According to Donald Trump and J.D. Vance, Vice President Kamala Harris should refuse to accept or certify the election results, demand an alternate slate of electors and incite a violent insurrection on the Capitol. That’s the logic Trump used after the 2020 presidential election and what thousands of his supporters did after President Joe Biden defeated Trump by a 7-million vote margin. That’s how Trump and Vance spoke about the 2024 election, refusing to say they’d accept the results if they lost, before being declared the winner early Wednesday morning.
Those who love this country want Harris to do what every modern era administration did before Trump spit on the Constitution four years ago — concede, congratulate, certify. Then Harris and her supporters should fight Trump and Vance — and fight hard, relentlessly — but through democratic means. Those who voted for Harris and against Trump should fight the incoming administration’s policies and administrative and executive decisions and try to defeat the Republican Party at the ballot box in 2026 and 2028.
I’m one of those people.
As much as I don’t want Trump to be president again, I want Harris to participate in the peaceful transfer of power to him. I don’t want her to follow in Trump’s footsteps.
In 2020, Trump didn’t even take part in the traditional photo-op at the White House to welcome Biden the way Democratic and Republican presidents routinely did for decades, a small gesture that sends a message to the world that our democracy remains healthy and strong.
I don’t say this to sound magnanimous. I’m not. I’m convinced our country made a colossal mistake sending a man like Trump back to the White House. I don’t want him to implement his proposed economic policies, which will likely hurt the middle class and those at the bottom rung of the income ladder. I don’t want him to give even more tax cuts heavily slanted towards the rich.
I don’t want to have to hear and see him again act like a fool on the national and international stage. Or turn the military on Americans exercising their constitutional right to protest. Or spread more baseless, racist conspiracy theories about Black legal immigrants, this time from behind the seal of the presidency. Or go through with threats against journalists and media outlets who dare stand up to him. Or be a dictator on day one. Or put Robert F. Kennedy Jr. in charge of U.S. health policy.
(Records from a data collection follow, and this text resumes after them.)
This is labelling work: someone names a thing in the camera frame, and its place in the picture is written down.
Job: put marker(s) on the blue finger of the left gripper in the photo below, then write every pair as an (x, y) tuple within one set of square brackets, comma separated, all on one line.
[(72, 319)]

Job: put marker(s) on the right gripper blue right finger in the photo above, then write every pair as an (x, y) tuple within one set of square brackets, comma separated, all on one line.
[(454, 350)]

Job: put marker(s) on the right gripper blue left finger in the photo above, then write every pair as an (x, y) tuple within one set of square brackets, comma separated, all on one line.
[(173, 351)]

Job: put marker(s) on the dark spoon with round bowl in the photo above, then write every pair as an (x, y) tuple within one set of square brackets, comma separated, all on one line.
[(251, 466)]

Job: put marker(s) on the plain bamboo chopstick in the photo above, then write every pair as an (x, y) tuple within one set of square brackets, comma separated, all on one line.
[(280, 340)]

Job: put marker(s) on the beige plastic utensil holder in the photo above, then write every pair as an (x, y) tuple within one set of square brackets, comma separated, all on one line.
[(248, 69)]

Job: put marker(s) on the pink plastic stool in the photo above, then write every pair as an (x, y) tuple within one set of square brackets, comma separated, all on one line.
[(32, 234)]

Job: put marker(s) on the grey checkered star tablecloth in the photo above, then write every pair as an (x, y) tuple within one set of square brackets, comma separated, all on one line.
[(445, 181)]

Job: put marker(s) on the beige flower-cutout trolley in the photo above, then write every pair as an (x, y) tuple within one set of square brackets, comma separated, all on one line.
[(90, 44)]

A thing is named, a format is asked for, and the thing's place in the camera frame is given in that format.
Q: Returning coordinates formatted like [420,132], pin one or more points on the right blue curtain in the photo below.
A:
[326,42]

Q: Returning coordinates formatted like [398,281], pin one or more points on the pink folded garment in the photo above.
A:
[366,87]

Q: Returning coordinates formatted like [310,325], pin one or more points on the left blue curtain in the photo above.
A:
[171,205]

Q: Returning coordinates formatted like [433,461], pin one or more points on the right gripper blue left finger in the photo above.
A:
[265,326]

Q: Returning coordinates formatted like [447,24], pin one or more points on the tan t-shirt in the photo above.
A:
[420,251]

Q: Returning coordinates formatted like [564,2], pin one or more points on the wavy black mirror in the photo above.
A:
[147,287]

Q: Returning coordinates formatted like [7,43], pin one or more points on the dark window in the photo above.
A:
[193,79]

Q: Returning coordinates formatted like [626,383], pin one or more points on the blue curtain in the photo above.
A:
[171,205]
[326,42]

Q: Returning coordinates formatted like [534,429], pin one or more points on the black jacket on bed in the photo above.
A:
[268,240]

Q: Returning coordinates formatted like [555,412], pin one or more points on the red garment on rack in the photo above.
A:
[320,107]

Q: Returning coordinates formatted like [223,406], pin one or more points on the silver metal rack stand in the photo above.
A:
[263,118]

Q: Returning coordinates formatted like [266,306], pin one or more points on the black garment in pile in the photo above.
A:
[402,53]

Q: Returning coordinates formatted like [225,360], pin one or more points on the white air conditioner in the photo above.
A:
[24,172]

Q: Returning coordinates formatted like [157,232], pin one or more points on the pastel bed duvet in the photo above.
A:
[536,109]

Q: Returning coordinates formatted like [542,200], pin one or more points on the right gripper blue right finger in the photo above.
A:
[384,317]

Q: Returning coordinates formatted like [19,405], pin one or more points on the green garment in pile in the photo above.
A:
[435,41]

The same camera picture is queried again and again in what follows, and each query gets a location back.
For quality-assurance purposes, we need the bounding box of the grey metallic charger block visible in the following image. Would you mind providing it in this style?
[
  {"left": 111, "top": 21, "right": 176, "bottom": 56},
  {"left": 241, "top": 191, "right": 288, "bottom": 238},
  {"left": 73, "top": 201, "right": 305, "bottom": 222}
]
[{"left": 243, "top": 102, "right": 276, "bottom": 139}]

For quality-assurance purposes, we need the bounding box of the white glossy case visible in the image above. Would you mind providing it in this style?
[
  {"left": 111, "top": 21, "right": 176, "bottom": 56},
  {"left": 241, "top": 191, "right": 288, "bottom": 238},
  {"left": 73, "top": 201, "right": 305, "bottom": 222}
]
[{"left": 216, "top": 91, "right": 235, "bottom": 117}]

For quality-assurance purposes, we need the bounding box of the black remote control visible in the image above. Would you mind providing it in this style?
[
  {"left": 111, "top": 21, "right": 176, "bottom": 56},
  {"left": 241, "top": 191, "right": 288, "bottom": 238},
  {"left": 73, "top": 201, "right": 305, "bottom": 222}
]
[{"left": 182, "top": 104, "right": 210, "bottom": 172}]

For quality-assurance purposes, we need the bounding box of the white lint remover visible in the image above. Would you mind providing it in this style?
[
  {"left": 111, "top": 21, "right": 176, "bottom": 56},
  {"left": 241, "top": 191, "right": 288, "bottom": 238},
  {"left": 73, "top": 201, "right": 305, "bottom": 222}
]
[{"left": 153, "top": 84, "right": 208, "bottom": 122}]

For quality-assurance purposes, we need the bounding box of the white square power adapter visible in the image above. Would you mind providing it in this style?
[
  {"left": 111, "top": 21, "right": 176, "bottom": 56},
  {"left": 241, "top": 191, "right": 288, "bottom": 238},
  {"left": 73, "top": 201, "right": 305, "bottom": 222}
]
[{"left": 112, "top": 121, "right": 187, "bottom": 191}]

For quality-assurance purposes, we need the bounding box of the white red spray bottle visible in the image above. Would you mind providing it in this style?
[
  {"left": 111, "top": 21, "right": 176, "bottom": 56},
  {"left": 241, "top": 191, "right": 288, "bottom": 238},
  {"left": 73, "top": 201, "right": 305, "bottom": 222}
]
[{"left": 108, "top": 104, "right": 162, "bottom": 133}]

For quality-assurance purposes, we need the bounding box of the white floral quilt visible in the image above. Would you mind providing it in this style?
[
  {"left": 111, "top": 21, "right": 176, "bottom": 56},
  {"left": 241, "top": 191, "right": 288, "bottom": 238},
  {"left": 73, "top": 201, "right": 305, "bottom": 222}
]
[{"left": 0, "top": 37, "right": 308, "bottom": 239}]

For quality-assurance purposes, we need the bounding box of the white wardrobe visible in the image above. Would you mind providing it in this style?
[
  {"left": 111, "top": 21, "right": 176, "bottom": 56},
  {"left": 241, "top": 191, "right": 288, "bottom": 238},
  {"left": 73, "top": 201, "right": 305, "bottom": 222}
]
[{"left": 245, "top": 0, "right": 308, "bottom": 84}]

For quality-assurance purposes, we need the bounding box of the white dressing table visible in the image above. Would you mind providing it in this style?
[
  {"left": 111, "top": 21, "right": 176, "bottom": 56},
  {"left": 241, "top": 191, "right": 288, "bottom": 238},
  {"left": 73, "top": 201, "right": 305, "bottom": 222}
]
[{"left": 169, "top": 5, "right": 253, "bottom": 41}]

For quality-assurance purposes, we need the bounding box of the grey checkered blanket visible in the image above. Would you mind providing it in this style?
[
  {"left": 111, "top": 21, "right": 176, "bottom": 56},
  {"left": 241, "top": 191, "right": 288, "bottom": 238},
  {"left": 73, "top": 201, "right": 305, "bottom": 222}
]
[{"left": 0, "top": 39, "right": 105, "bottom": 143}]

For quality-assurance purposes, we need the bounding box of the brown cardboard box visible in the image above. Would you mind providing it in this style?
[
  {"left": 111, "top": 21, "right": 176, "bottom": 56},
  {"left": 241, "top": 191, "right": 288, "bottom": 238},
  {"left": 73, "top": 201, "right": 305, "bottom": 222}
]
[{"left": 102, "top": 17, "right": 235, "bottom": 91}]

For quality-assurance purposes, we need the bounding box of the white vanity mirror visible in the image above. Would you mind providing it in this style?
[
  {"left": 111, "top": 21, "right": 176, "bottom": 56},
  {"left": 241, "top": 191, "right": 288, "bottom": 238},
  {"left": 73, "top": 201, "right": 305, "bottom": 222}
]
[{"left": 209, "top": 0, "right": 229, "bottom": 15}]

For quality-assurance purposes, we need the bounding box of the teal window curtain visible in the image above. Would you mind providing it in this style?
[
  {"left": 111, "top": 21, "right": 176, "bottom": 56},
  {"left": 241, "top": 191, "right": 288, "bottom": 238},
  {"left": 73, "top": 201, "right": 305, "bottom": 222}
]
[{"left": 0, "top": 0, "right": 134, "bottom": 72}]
Kennedy wants to remove fluoride from our drinking water and undermine vaccines, two of the most important developments in U.S. history, and a decision that can put the lives of an untold number of Americans at risk.
I don’t want Trump to successfully make it harder to hold police officers who brutalize people to be held to account and bring back the unconstitutional, racist stop-and-frisk things Trump has vowed to do.
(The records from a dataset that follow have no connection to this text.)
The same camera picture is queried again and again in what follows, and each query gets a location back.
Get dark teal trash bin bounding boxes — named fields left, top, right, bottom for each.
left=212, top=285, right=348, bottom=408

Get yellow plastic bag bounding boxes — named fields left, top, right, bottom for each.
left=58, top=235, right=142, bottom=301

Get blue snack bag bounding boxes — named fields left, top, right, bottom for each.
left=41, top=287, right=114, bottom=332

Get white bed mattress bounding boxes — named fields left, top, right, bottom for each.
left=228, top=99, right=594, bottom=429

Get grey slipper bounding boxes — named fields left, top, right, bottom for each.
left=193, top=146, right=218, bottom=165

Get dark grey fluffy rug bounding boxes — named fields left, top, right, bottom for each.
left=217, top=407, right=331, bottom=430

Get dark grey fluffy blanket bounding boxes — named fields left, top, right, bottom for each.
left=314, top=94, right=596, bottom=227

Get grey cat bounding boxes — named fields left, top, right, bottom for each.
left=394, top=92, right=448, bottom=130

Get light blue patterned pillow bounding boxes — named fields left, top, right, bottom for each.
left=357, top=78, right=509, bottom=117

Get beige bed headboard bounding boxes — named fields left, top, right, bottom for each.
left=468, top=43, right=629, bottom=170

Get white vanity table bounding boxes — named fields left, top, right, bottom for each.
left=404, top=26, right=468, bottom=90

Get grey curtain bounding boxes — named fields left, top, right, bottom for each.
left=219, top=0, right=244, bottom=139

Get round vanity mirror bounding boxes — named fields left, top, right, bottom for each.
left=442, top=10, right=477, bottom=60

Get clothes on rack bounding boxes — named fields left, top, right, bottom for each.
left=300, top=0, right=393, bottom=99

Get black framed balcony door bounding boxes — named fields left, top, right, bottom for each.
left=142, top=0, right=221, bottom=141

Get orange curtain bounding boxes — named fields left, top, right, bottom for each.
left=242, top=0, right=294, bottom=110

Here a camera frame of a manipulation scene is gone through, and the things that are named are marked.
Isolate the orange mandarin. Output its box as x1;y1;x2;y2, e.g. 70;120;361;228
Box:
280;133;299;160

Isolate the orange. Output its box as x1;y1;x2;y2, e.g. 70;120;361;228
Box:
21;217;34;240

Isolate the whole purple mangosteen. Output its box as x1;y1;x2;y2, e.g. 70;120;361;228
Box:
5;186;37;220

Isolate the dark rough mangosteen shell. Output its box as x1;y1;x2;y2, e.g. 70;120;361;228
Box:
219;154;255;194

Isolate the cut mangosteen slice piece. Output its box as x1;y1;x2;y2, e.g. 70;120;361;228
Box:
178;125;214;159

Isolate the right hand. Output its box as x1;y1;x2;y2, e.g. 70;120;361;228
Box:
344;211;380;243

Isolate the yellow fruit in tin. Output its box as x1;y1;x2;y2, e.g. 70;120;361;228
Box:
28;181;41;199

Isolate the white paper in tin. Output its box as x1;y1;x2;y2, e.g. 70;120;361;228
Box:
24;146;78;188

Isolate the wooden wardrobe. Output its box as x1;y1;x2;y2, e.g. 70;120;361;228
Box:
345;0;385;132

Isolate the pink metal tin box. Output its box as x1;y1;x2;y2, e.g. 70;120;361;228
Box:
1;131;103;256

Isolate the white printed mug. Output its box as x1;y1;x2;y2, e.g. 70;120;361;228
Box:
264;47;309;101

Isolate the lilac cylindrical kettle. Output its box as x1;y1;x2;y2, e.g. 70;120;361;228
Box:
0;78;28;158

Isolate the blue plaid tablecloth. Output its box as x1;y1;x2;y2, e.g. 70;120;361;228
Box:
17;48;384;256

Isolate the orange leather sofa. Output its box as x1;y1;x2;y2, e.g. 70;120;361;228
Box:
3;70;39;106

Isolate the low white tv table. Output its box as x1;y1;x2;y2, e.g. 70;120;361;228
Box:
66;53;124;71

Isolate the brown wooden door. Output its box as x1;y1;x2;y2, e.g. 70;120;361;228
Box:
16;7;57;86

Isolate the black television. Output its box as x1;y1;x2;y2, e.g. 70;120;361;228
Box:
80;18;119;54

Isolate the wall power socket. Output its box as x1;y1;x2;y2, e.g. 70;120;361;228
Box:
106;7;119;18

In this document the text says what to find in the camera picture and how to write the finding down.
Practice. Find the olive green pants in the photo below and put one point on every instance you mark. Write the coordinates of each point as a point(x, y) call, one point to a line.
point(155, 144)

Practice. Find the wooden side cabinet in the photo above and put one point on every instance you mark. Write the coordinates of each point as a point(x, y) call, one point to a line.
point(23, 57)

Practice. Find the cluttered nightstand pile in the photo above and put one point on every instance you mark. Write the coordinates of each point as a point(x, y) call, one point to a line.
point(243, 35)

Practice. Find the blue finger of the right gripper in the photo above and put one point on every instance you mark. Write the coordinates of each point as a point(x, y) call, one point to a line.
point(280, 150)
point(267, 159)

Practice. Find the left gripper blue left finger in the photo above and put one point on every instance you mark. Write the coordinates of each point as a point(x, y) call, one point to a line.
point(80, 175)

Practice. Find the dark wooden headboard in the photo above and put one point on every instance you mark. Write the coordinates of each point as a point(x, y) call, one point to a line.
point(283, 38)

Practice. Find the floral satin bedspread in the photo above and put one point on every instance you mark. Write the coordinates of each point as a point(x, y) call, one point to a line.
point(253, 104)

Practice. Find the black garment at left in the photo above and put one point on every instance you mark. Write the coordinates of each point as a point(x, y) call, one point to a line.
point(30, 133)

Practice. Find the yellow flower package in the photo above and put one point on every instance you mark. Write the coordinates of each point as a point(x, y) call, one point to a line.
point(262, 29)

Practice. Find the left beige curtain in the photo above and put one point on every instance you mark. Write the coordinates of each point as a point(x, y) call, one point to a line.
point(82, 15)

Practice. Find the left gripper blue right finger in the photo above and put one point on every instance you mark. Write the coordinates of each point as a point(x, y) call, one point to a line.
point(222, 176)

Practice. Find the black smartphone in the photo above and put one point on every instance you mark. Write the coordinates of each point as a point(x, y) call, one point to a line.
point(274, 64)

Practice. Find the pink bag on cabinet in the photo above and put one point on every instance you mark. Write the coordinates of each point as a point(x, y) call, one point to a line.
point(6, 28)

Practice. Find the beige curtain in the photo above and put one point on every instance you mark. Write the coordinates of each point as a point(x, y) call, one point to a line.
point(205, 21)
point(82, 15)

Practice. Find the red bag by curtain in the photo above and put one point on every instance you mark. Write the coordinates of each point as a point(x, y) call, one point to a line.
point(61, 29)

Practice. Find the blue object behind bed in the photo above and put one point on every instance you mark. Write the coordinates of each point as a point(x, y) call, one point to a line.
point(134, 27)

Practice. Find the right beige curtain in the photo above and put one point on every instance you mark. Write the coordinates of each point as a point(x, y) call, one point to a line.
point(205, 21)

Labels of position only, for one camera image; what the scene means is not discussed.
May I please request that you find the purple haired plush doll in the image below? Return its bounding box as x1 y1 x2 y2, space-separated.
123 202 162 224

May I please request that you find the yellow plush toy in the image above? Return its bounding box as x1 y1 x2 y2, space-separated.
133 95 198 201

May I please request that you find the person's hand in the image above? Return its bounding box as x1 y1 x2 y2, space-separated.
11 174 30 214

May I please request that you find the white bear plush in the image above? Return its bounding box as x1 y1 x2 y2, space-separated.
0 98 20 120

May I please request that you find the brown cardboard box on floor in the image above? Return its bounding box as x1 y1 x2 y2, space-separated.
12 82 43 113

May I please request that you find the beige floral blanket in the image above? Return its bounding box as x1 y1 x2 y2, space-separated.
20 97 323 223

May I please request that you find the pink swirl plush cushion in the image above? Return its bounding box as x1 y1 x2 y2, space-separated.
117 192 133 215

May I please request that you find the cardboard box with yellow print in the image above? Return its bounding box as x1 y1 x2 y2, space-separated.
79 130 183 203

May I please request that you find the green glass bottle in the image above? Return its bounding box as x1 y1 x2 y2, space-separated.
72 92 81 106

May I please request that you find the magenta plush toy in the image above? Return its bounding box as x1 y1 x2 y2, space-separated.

I don’t want him to rip immigrant families apart during a mass deportation that might rival the inhumanity of the Trail of Tears and maybe permanently weaken our economy and country.
I don’t want him to further erode the abortion rights of women. He’s said contradictory things about reproductive access, but it is clear his white Evangelical base wants him to do more, even though a growing number of pregnant women have died or been harmed since the uprooting of Roe v. Wade, which was made possible by Supreme Court justices Trump appointed during his first term.
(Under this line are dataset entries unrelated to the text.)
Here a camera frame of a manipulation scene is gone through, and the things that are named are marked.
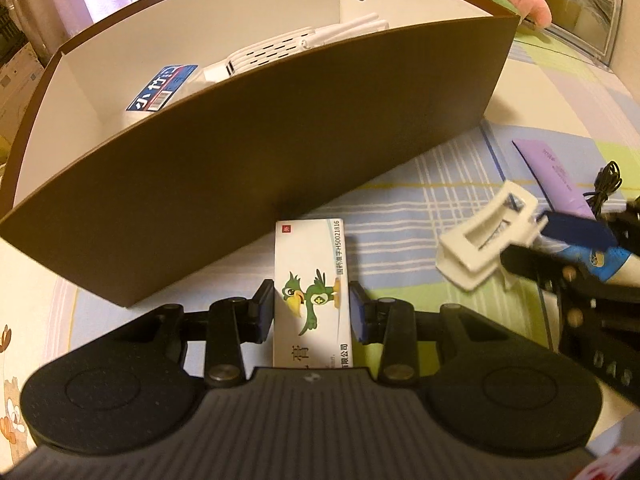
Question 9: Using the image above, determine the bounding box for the white wifi router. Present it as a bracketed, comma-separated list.
[196, 13, 390, 84]

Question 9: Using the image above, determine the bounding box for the white hair claw clip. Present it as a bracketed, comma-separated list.
[435, 181, 548, 292]

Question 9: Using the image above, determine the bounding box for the glass picture frame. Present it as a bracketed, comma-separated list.
[546, 0, 624, 66]

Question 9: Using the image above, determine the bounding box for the brown cardboard storage box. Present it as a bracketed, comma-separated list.
[1, 0, 518, 307]

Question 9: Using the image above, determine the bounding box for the checkered bed sheet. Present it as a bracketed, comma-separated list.
[1, 28, 639, 479]

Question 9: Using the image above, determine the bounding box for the white parrot medicine box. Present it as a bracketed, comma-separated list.
[272, 218, 352, 368]

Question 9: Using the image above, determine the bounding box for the blue white small box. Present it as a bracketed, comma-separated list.
[126, 64, 198, 113]

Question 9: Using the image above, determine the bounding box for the purple packet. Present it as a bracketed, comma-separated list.
[512, 139, 596, 220]

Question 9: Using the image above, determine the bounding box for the blue cream tube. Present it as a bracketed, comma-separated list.
[533, 236, 640, 287]

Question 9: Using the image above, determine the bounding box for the black cable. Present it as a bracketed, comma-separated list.
[581, 160, 626, 214]

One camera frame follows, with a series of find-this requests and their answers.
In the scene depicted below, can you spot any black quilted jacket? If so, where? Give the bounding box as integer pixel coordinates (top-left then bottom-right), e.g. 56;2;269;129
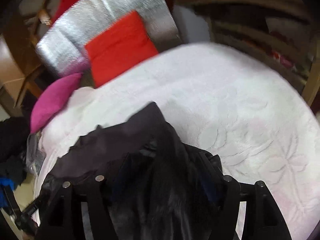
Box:
36;103;221;239

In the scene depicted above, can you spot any black clothes pile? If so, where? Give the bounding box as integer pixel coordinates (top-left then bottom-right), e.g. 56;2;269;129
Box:
1;116;30;185

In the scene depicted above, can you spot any blue garment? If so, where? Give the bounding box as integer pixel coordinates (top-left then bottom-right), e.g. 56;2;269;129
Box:
0;176;16;208

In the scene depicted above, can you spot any grey folded garment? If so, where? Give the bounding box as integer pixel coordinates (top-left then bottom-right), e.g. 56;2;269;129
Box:
25;134;46;176

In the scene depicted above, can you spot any white pink bed blanket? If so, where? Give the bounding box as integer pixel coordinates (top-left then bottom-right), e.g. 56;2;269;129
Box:
34;43;319;239

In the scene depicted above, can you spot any magenta pillow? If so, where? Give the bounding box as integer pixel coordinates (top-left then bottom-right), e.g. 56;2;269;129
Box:
30;73;82;133

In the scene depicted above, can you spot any red pillow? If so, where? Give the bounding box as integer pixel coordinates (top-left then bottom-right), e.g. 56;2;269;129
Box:
85;11;158;87

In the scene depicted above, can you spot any silver foil insulation panel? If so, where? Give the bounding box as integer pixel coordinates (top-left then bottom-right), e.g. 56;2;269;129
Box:
36;0;182;77

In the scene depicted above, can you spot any wooden side table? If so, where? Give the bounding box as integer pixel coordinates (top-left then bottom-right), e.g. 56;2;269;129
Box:
176;0;319;105

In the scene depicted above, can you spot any brown wooden pillar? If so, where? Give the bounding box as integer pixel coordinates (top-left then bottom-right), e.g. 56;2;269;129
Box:
1;9;50;108

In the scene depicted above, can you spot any wooden stair railing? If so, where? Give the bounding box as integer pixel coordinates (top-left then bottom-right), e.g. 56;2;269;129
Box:
19;0;60;45

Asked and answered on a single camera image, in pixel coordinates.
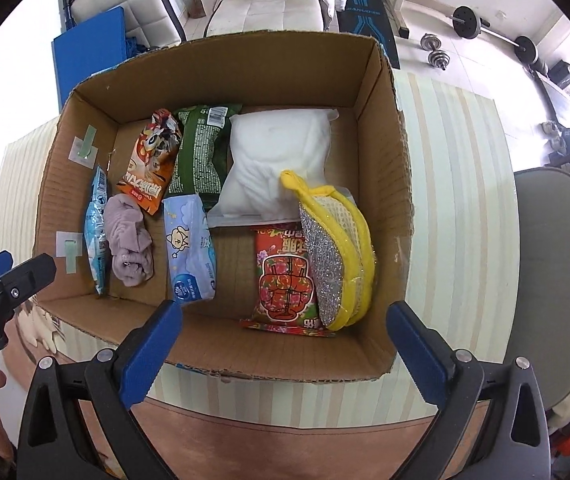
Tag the blue bear tissue pack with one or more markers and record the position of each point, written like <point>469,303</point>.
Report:
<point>191,255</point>

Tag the green snack bag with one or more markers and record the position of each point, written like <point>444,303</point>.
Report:
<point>201,165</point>

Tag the blue milk powder sachet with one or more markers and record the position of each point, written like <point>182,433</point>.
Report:
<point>94,230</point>

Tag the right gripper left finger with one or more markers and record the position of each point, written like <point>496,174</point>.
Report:
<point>55,441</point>

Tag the blue folded mat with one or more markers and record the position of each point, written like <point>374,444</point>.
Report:
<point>88,48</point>

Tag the purple plush cloth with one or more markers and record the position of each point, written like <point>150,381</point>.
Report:
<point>130,243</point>

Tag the chrome dumbbell far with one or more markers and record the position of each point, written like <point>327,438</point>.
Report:
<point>430,42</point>

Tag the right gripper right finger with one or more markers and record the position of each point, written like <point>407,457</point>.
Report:
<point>512,442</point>

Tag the chrome dumbbell near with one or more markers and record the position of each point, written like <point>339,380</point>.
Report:
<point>439,59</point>

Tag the white pillow pack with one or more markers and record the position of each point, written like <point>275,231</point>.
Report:
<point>319,144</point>

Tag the black blue weight bench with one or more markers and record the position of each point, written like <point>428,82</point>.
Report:
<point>369,18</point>

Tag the cardboard box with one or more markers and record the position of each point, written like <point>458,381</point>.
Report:
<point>72,297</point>

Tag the white padded side chair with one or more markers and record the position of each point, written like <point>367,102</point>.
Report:
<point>152,23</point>

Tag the chrome dumbbell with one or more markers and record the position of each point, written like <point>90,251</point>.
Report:
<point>439,59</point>
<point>430,42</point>

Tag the red patterned snack bag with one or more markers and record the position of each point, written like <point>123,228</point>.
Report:
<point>287,300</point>

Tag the yellow silver scrubbing mitt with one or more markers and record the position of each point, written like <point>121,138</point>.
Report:
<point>342,257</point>

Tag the orange snack bag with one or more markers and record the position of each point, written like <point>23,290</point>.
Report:
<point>151,163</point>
I want to make no bones about it.
I am disappointed that tens of millions of voters decided to put him back in power. I wanted the chaotic-hate-filled Trump era to come an inglorious end. Still, I won’t do what Trump supporters did and attack the Capitol Building to get my way.
I will oppose and confront Trump and Vance as many times as necessary to preserve a democracy that not enough Americans understand is more fragile than guaranteed.
Issac Bailey is a McClatchy Opinion writer in North and South Carolina.